Palavras-Chave: pensamento autoritário, integralismo,
Intelligentsia, campo social.
1. Introdução
Em busca de compreender a contribuição do pensamento/ideologia
autoritários nacional, como o de Plínio Salgado, nos anos 30, à
formação do campo sociológico brasileiro, entendemos ser necessário
primariamente reportarmo-nos a teorias de Karl Mannheim e Pierre
Bourdieu.
Para
Mannheim, a divisão do trabalho nas sociedades exige especializações
dos grupos sociais. Estas especializações geram a consciência de classe
em cada um destes grupos, auto-reflexões a respeito de sua condição. No
momento em que escreve, Mannheim afirma que a sociedade vive o momento
de reflexão sociológica, após os estágios em que se “auto explicou” de
maneira religiosa, iluminista e histórica. O autor afirma que “o
proletariado foi o primeiro grupo a propor-se uma auto avaliação
sociológica consistente e a adquirir uma consciência de classe
sistemática” (MANNHEIM, 2004).
O
termo “intelligentsia” é cunhado por Mannheim para descrever uma
espécie de “supraclasse”, a dos intelectuais, que dentro de uma
sociedade organizada na forma de classes, não estaria vinculada nem aos
grupos dominantes e tampouco aos dominados dominadas.
Os
intelectuais estariam libertos dos radicalismos de classe, podendo
circular livremente entre estas camadas e dedicar-se à geração de
consciências. O autor expõe da seguinte forma:
O surgimento da intelligentsia marca a última fase
do crescimento da consciência social. A intelligentsia foi o último
grupo a adotar o ponto de vista sociológico, pois sua posição na
divisão social do trabalho não lhe propicia acesso direto a nenhum
segmento vital e ativo da sociedade.
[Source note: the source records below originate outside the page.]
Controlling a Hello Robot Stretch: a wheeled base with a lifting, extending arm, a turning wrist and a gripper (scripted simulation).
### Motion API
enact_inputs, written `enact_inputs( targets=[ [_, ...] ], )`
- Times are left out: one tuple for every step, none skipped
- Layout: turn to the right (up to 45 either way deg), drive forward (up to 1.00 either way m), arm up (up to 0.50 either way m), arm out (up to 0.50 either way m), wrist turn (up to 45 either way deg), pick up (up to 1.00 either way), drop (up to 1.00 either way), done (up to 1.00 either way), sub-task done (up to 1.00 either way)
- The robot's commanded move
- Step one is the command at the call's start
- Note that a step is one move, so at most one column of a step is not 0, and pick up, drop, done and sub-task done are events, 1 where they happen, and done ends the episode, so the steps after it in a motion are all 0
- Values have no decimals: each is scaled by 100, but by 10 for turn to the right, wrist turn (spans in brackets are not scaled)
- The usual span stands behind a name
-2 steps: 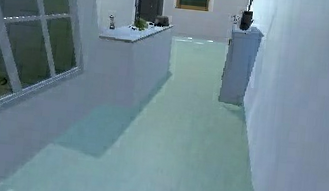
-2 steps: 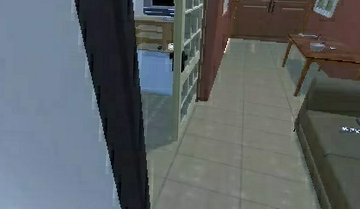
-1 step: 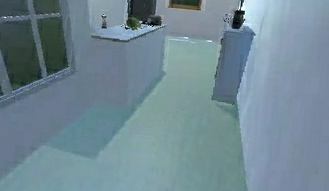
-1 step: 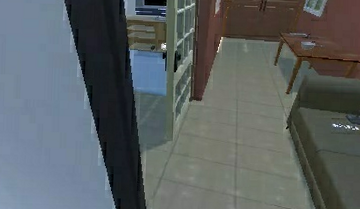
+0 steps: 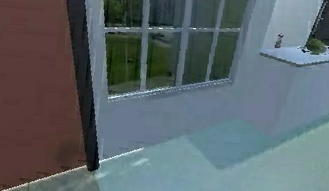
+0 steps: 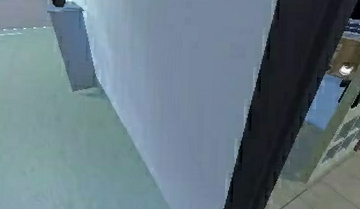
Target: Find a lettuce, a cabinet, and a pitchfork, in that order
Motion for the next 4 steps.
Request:
enact_inputs(
  targets=[
    [-450,0,0,0,0,0,0,0,0],
    [-450,0,0,0,0,0,0,0,0],
    [-30,0,0,0,0,0,0,0,0],
    [0,15,0,0,0,0,0,0,0]
  ],
)
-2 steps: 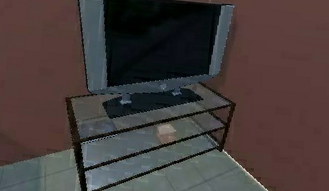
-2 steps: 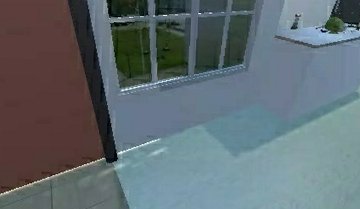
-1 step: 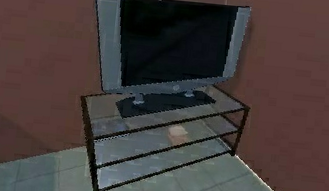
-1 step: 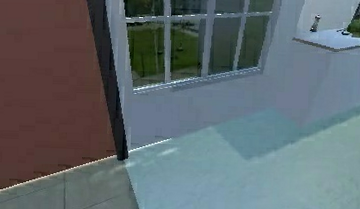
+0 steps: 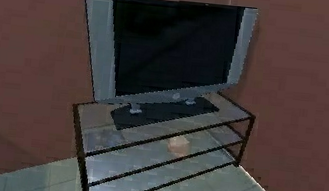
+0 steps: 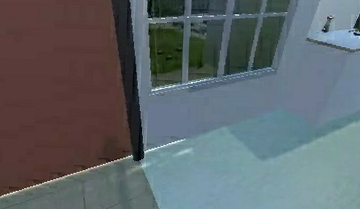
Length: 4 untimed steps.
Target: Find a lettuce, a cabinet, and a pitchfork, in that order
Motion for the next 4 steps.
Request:
enact_inputs(
  targets=[
    [270,0,0,0,0,0,0,0,0],
    [0,25,0,0,0,0,0,0,0],
    [450,0,0,0,0,0,0,0,0],
    [450,0,0,0,0,0,0,0,0]
  ],
)
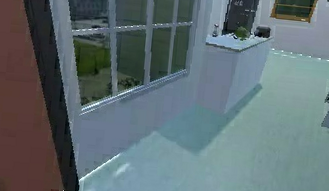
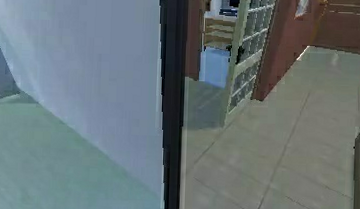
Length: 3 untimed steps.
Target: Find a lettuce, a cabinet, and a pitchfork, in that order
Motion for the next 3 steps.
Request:
enact_inputs(
  targets=[
    [300,0,0,0,0,0,0,0,0],
    [0,100,0,0,0,0,0,0,0],
    [0,100,0,0,0,0,0,0,0]
  ],
)
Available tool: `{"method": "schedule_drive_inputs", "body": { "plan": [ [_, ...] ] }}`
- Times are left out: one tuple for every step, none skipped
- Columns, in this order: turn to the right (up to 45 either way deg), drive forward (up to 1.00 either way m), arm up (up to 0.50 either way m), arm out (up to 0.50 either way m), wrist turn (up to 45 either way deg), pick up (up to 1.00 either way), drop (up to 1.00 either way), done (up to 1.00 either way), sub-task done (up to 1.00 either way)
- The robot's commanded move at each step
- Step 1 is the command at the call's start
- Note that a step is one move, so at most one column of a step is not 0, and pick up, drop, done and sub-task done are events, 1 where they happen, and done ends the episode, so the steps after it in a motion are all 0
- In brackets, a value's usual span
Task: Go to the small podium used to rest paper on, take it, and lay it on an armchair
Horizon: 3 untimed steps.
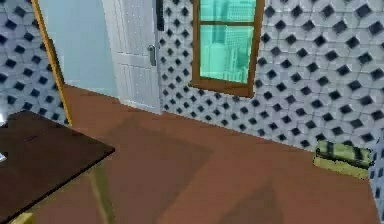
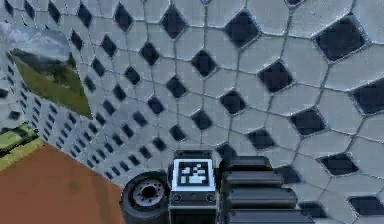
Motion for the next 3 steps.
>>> {"method": "schedule_drive_inputs", "body": {
  "plan": [
    [0.0, 1.00, 0.00, 0.00, 0.0, 0.00, 0.00, 0.00, 0.00],
    [-12.0, 0.00, 0.00, 0.00, 0.0, 0.00, 0.00, 0.00, 0.00],
    [0.0, 0.20, 0.00, 0.00, 0.0, 0.00, 0.00, 0.00, 0.00]
  ]
}}
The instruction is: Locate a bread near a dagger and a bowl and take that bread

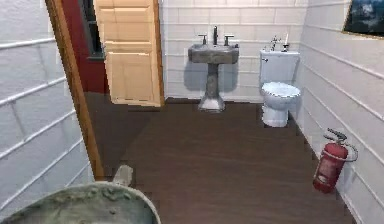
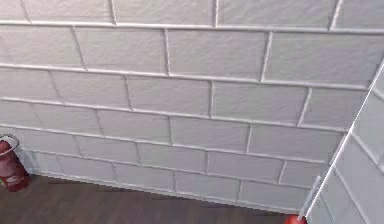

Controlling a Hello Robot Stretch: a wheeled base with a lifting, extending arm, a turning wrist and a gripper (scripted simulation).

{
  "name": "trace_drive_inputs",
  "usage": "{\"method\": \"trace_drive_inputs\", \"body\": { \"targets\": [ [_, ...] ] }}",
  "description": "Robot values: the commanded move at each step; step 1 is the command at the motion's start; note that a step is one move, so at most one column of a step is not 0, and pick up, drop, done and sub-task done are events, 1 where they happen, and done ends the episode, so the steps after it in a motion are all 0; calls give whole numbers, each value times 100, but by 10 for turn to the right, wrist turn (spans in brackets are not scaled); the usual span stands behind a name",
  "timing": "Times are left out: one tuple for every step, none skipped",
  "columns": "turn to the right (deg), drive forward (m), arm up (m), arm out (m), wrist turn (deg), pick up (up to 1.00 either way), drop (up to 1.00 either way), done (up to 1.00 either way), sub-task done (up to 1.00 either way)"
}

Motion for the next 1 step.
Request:
{"method": "trace_drive_inputs", "body": {
  "targets": [
    [-450,0,0,0,0,0,0,0,0]
  ]
}}
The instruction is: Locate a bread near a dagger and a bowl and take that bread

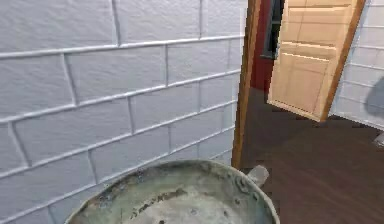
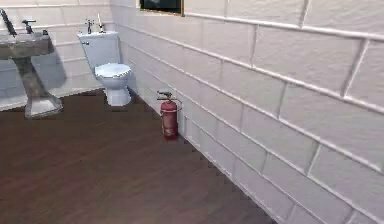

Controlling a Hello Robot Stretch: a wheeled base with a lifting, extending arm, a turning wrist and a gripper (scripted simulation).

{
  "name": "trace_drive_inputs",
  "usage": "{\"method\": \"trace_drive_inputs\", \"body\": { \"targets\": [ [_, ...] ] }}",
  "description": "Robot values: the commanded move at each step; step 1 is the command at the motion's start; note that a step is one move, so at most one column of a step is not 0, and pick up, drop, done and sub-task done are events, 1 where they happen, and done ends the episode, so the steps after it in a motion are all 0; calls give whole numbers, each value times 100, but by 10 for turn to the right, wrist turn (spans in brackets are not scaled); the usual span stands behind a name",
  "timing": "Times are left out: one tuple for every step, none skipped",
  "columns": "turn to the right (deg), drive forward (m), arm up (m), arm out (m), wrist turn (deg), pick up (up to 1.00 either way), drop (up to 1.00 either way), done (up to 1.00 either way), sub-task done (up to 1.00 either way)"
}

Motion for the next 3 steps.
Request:
{"method": "trace_drive_inputs", "body": {
  "targets": [
    [-450,0,0,0,0,0,0,0,0],
    [-450,0,0,0,0,0,0,0,0],
    [-60,0,0,0,0,0,0,0,0]
  ]
}}
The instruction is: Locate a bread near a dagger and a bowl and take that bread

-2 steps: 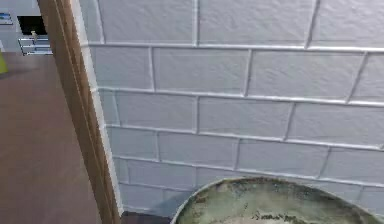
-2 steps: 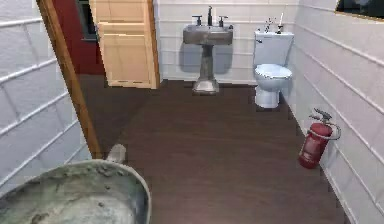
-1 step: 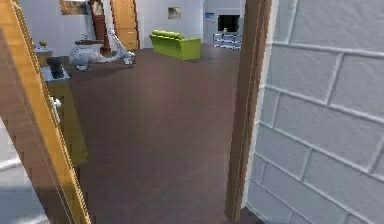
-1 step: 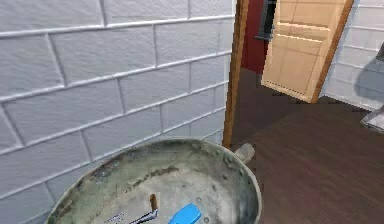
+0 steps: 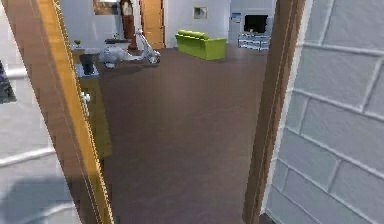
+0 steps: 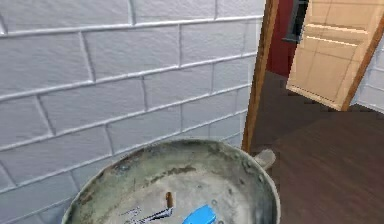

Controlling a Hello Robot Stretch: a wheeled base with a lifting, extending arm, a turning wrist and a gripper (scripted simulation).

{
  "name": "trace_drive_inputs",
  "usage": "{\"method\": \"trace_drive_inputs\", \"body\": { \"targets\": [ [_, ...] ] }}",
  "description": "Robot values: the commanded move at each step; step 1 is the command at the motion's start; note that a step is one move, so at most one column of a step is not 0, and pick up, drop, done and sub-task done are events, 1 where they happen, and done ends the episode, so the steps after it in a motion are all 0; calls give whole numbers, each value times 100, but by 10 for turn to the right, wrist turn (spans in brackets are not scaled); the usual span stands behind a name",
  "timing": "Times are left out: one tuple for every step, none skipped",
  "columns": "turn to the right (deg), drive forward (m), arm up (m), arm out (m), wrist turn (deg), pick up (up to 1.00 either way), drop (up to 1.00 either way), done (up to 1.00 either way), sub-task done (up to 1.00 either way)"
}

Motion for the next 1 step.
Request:
{"method": "trace_drive_inputs", "body": {
  "targets": [
    [0,100,0,0,0,0,0,0,0]
  ]
}}
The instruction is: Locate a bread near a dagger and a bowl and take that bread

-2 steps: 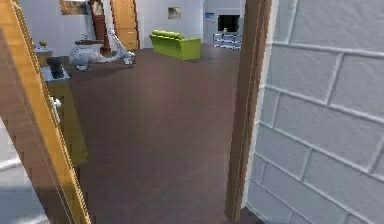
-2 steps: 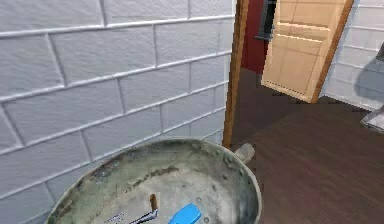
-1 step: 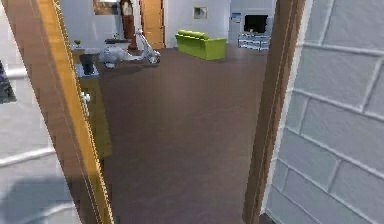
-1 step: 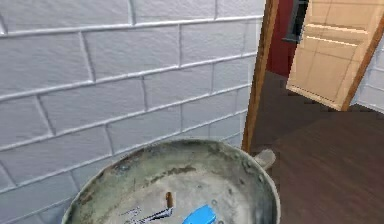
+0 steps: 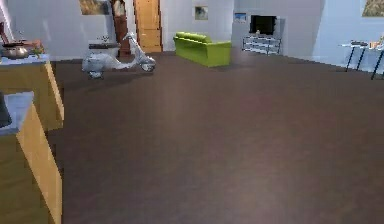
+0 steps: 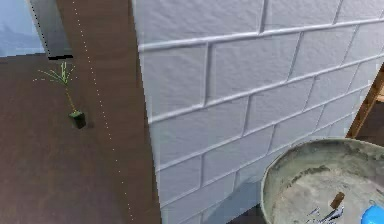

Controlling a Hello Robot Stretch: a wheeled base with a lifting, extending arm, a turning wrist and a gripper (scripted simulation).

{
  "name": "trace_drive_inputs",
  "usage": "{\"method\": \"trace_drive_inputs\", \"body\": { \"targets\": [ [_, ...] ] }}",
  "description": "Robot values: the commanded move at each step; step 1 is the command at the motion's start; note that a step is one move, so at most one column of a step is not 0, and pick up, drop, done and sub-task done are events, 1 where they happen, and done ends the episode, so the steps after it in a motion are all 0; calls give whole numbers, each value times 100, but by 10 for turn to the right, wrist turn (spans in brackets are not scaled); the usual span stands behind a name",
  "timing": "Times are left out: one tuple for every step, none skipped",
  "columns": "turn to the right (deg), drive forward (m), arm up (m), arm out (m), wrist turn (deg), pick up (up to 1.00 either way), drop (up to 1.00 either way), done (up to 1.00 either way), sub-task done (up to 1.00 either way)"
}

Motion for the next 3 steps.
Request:
{"method": "trace_drive_inputs", "body": {
  "targets": [
    [0,20,0,0,0,0,0,0,0],
    [-240,0,0,0,0,0,0,0,0],
    [0,15,0,0,0,0,0,0,0]
  ]
}}
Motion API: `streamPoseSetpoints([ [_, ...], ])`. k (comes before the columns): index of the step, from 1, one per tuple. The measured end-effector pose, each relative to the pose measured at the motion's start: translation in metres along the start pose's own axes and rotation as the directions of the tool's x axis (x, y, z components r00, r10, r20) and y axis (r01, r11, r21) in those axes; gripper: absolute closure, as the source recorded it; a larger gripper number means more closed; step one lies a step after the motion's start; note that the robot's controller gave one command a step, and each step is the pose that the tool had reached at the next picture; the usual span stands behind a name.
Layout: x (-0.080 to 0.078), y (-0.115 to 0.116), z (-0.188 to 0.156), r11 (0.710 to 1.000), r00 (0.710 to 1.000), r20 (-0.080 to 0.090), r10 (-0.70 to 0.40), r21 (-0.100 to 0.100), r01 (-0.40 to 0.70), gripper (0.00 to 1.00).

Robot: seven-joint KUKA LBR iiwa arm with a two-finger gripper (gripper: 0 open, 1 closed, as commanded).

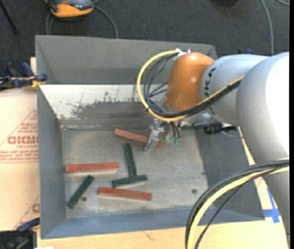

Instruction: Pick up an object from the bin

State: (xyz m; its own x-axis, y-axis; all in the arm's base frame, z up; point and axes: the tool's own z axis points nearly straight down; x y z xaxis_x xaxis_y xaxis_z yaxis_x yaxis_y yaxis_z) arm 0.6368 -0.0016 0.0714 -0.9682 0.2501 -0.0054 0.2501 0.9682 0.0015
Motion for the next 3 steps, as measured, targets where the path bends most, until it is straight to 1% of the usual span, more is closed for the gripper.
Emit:
streamPoseSetpoints([
  [1, 0.0, 0.0, 0.0, 1.0, 1.0, 0.0, 0.0, 0.0, 0.0, 1.0],
  [2, -0.011, 0.018, -0.176, 0.999, 0.999, 0.008, 0.034, -0.003, -0.034, 1.0],
  [3, -0.01, 0.017, -0.171, 0.999, 0.999, 0.0, 0.034, 0.0, -0.034, 1.0],
])
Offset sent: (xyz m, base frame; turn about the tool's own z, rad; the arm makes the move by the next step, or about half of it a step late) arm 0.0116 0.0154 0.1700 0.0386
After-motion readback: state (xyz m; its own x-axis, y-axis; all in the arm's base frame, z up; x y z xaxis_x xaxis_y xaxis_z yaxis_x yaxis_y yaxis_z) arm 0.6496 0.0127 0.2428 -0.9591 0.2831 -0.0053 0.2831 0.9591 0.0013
O gabinete recluso e a dependência
livresca só permitem uma visão derivada do processo social (MANNHEIM,
2004, p. 27).
No caso de pensarmos a respeito de uma sociologia brasileira em
formação, é válido utilizarmos o pensamento de Mannheim, pois os
intelectuais nacionais, em nosso estudo, os especificamente atrelados
ao pensamento autoritário da década de 30, não podem ser classificados
como sendo exclusivamente movidos por interesses de classe. O
conhecimento produzido pelos intelectuais nacionais não pode
necessariamente ser avaliado pela origem de classe do intelectual.
A
construção da Sociologia brasileira não pode desprender-se da
constituição de uma Intelligentsia nacional. O termo de Karl Mannheim é
apropriado na medida em que buscamos uma maior elucidação dos processos
que levaram ao estabelecimento do campo (BOURDIEU, 1983) da Sociologia
no Brasil.
Quanto à teoria dos campos, de Pierre Bourdieu, esta se torna útil ao
nosso estudo na medida em que observamos que a formação do pensamento
sociológico brasileiro está atrelada a própria constituição de seu
campo. Para Bourdieu, não há possibilidade de utilizarmos o conceito de
totalidade para a explicação da sociedade, o que existe são inúmeros
campos sociais.
Os
campos sociais são constituídos à medida que a sociedade vai se
tornando mais complexa, com a expansão da divisão do trabalho. Quanto
maior a especialização de uma sociedade, maior a quantidade de campos
sociais dentro dela. O funcionamento de um determinado campo depende de
regras, “leis de funcionamento invariantes” (BOURDIEU, 1983) que são
compartilhados pelos membros do campo em questão. Este conjunto de
normas, ditando o comportamento dos que participarão do campo compõe o habitus
do campo.
O habitus
é transmitido dentro do campo social de maneira inconsciente. Os
indivíduos pertencentes a determinado campo não estão a todo tempo
refletindo sobre o motivo que os leva a ter determinada crença ou a
agir de uma forma específica. Estas atitudes e orientações já foram
“incorporadas” no momento da educação dentro daquele campo social. O
que constitui o habitus de um campo são as regras inconscientes
incorporadas pelos indivíduos deste mesmo campo e que fazem sentido
para estes que estão imersos nesta realidade.
Um
exemplo pertinente capaz de elucidar esta questão referente ao
significado do habitus e ao campo de Bourdieu são as
produções do pensamento social brasileiro no início do século XX.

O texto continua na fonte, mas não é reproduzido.